Tida como "cidadã", Carta encontra dificuldades para ser cumprida, devido a medidas regressivas como o teto de gastos

Por Anderson Madeira em 05/10/2021 às 23:04:55

Ulysses Guimarães, ao centro, durante a sessão que aprovou a Constituição de 1988. Foto: Divulgação

Nesta terça-feira, 5, a Constituição Federal, promulgada em 1988, completa 33 anos. O documento maior da Nação, que traz uma série de direitos e garantias, foi a primeira Carta Magna promulgada ao fim da ditadura e a redemocratização do país, em 1985. Ao estabelecer direitos fundamentais e, pela primeira vez em nossa história, o sufrágio universal, ficou conhecida como a ‘Constituição Cidadã’.

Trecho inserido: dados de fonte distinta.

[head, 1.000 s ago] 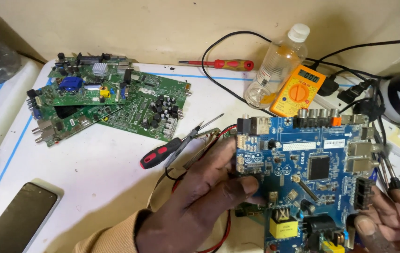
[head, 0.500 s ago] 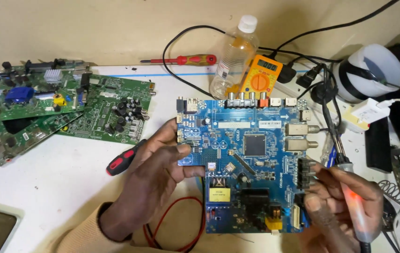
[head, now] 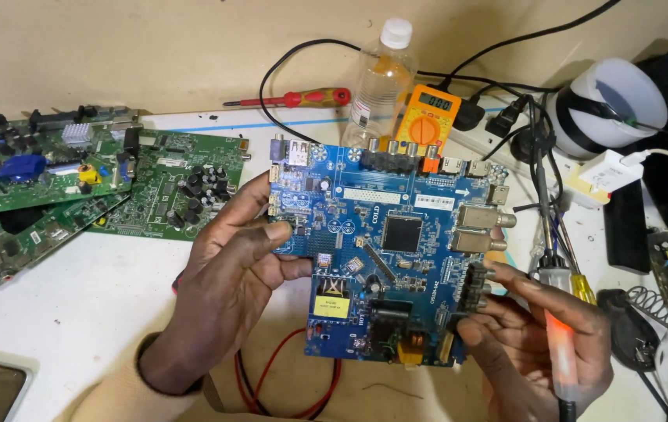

Nenhum dos três Poderes (Executivo, Legislativo e Judiciário) fez qualquer evento comemorativo ao aniversário da Carta Magna. Apenas o presidente do Senado, senador Rodrigo Pacheco (DEM-MG), lembrou a data, em um discurso no plenário da Casa. Ele declarou que o documento é fruto de convergência e acomodação dos múltiplos e variados interesses de toda a sociedade brasileira. Para ele, cabe a todos mantê-lo assim.

"A Constituição, tanto quanto a sociedade que ela representa, está em constante mutação, enfrentando desafios novos, ameaças de ruptura, lamentavelmente, e momentos de tensão. Cabe a nós, como cidadãos, e sobretudo como parlamentares, enfrentarmos esse desafio: assegurar o respeito e a observância aos preceitos da Carta Magna", disse.

Em 5/10/1988, o então presidente da Câmara dos Deputados e da Assembleia Nacional Constituinte, Ulysses Guimarães, em pronunciamento na cerimônia de promulgação da Carta, disse que ela marcava um novo começo para o Brasil, mais democrático e justo.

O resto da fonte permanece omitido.